Among the lines below, copy exactly those from the one with "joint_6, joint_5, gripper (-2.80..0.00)" through the one with "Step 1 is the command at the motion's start", counting both ends.

(Records from a dataset)
Start of Block

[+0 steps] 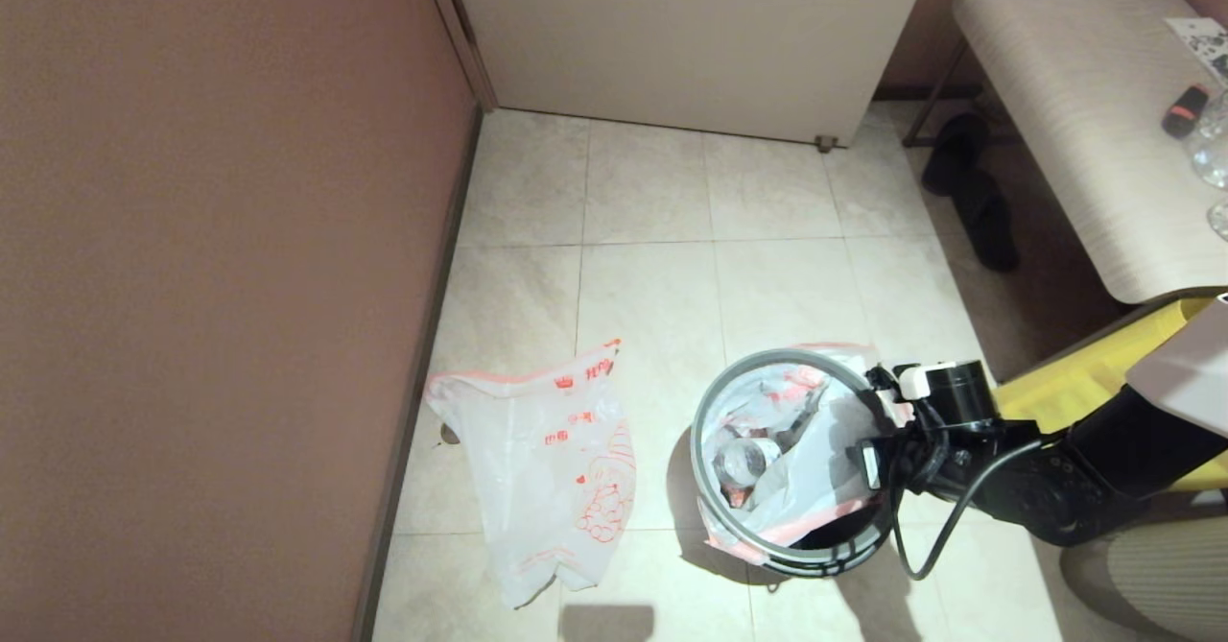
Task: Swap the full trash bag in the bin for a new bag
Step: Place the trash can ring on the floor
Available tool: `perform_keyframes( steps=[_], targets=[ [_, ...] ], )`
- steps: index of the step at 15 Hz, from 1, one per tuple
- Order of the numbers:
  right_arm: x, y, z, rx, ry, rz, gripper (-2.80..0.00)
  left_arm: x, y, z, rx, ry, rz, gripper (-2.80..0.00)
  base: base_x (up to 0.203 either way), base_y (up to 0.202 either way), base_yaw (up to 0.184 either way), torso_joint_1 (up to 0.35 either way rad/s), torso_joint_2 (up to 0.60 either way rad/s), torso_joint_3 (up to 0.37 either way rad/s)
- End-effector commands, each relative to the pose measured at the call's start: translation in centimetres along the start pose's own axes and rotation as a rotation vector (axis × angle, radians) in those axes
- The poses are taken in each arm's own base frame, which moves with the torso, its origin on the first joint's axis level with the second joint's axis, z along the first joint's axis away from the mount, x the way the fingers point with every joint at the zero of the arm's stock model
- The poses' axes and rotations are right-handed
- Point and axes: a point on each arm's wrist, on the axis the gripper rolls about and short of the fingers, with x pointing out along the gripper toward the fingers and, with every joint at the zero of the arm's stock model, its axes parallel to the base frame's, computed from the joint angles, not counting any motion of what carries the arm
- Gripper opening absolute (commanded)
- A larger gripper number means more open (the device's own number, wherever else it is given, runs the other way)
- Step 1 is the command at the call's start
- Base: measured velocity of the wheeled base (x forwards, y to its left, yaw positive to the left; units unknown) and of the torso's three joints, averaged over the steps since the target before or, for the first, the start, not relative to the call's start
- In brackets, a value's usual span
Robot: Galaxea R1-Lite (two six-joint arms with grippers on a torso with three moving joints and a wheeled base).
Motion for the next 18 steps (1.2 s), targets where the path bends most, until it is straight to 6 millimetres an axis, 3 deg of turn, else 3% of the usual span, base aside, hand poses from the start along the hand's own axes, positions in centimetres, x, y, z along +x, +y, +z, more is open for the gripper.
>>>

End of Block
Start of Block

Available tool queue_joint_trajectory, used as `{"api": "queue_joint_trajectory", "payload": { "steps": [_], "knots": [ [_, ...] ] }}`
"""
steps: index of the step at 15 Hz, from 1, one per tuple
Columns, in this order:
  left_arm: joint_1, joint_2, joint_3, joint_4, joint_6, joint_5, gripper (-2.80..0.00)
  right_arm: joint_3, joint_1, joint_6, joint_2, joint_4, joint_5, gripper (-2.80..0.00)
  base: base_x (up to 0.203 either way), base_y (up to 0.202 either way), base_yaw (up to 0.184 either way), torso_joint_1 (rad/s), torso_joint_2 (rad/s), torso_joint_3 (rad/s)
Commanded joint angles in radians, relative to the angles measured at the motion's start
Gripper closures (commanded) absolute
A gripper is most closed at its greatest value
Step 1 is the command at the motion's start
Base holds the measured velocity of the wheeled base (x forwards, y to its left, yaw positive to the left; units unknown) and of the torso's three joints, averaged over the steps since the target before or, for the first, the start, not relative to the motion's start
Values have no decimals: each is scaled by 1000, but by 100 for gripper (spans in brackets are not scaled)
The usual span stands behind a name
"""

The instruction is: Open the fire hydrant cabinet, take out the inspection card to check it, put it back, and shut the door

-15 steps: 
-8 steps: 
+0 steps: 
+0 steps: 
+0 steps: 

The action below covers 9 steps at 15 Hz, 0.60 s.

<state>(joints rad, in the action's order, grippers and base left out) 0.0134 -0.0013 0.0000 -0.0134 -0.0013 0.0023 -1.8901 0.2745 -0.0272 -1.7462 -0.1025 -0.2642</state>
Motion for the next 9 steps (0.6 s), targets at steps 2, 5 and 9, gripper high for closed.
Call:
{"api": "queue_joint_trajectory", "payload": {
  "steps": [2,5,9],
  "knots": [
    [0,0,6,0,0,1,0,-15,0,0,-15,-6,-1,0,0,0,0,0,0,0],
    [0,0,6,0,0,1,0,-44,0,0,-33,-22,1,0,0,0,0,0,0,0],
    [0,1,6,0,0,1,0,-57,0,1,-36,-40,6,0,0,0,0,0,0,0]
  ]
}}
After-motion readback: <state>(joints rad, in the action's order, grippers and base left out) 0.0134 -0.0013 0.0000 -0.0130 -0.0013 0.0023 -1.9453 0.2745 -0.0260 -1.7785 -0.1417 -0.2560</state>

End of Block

● **TASK OUTPUT**:
  left_arm: joint_1, joint_2, joint_3, joint_4, joint_6, joint_5, gripper (-2.80..0.00)
  right_arm: joint_3, joint_1, joint_6, joint_2, joint_4, joint_5, gripper (-2.80..0.00)
  base: base_x (up to 0.203 either way), base_y (up to 0.202 either way), base_yaw (up to 0.184 either way), torso_joint_1 (rad/s), torso_joint_2 (rad/s), torso_joint_3 (rad/s)
Commanded joint angles in radians, relative to the angles measured at the motion's start
Gripper closures (commanded) absolute
A gripper is most closed at its greatest value
Step 1 is the command at the motion's start

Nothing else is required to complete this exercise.